» DESCRIPTION OF THE TASK
What the task needs is the data below, written out verbatim.

» DATA SEGMENT

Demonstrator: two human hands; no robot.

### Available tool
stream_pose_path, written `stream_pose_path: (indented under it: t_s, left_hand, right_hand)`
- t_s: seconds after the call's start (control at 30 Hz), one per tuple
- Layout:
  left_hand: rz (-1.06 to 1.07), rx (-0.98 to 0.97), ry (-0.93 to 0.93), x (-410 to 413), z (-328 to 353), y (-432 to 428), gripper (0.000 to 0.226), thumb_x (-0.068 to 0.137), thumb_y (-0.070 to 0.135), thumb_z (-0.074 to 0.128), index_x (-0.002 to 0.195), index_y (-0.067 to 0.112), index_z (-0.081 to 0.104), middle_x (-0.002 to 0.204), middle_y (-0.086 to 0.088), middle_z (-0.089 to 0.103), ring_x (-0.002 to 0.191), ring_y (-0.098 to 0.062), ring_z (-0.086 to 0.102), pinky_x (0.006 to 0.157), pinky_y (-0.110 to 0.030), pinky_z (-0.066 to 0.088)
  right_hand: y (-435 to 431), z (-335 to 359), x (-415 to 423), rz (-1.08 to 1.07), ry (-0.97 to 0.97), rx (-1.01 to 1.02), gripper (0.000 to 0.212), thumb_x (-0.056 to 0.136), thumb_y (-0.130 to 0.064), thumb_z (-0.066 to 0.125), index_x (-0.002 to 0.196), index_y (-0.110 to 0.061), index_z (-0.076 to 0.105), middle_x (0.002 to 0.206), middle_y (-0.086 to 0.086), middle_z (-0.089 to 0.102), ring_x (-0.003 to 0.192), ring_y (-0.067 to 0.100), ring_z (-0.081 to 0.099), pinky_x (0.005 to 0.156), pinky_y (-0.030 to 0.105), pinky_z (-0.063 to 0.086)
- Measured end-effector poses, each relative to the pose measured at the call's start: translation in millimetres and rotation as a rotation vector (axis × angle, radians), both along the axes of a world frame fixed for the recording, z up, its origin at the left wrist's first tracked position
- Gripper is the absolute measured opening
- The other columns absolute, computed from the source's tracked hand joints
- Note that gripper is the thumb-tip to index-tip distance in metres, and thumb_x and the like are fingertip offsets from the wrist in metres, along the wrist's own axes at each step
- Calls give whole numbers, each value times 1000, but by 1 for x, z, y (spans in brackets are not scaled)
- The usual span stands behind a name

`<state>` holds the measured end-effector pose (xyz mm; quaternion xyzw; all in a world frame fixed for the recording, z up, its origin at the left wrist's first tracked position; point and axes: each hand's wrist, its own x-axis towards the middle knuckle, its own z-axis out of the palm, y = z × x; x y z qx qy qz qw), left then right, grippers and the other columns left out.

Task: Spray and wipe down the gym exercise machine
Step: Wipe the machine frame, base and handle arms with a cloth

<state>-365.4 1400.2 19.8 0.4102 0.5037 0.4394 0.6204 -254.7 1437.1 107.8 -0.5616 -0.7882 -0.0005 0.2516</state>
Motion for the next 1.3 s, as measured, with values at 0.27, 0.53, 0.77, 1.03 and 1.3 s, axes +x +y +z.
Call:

» EXERCISE RESULT
Demonstrator: two human hands; no robot.

### Available tool
stream_pose_path, written `stream_pose_path: (indented under it: t_s, left_hand, right_hand)`
- t_s: seconds after the call's start (control at 30 Hz), one per tuple
- Layout:
  left_hand: rz (-1.06 to 1.07), rx (-0.98 to 0.97), ry (-0.93 to 0.93), x (-410 to 413), z (-328 to 353), y (-432 to 428), gripper (0.000 to 0.226), thumb_x (-0.068 to 0.137), thumb_y (-0.070 to 0.135), thumb_z (-0.074 to 0.128), index_x (-0.002 to 0.195), index_y (-0.067 to 0.112), index_z (-0.081 to 0.104), middle_x (-0.002 to 0.204), middle_y (-0.086 to 0.088), middle_z (-0.089 to 0.103), ring_x (-0.002 to 0.191), ring_y (-0.098 to 0.062), ring_z (-0.086 to 0.102), pinky_x (0.006 to 0.157), pinky_y (-0.110 to 0.030), pinky_z (-0.066 to 0.088)
  right_hand: y (-435 to 431), z (-335 to 359), x (-415 to 423), rz (-1.08 to 1.07), ry (-0.97 to 0.97), rx (-1.01 to 1.02), gripper (0.000 to 0.212), thumb_x (-0.056 to 0.136), thumb_y (-0.130 to 0.064), thumb_z (-0.066 to 0.125), index_x (-0.002 to 0.196), index_y (-0.110 to 0.061), index_z (-0.076 to 0.105), middle_x (0.002 to 0.206), middle_y (-0.086 to 0.086), middle_z (-0.089 to 0.102), ring_x (-0.003 to 0.192), ring_y (-0.067 to 0.100), ring_z (-0.081 to 0.099), pinky_x (0.005 to 0.156), pinky_y (-0.030 to 0.105), pinky_z (-0.063 to 0.086)
- Measured end-effector poses, each relative to the pose measured at the call's start: translation in millimetres and rotation as a rotation vector (axis × angle, radians), both along the axes of a world frame fixed for the recording, z up, its origin at the left wrist's first tracked position
- Gripper is the absolute measured opening
- The other columns absolute, computed from the source's tracked hand joints
- Note that gripper is the thumb-tip to index-tip distance in metres, and thumb_x and the like are fingertip offsets from the wrist in metres, along the wrist's own axes at each step
- Calls give whole numbers, each value times 1000, but by 1 for x, z, y (spans in brackets are not scaled)
- The usual span stands behind a name

`<state>` holds the measured end-effector pose (xyz mm; quaternion xyzw; all in a world frame fixed for the recording, z up, its origin at the left wrist's first tracked position; point and axes: each hand's wrist, its own x-axis towards the middle knuckle, its own z-axis out of the palm, y = z × x; x y z qx qy qz qw), left then right, grippers and the other columns left out.

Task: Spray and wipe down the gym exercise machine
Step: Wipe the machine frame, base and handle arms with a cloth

<state>-365.4 1400.2 19.8 0.4102 0.5037 0.4394 0.6204 -254.7 1437.1 107.8 -0.5616 -0.7882 -0.0005 0.2516</state>
Motion for the next 1.3 s, as measured, with values at 0.27, 0.53, 0.77, 1.03 and 1.3 s, axes +x +y +z.
Call:

The output has been given in full.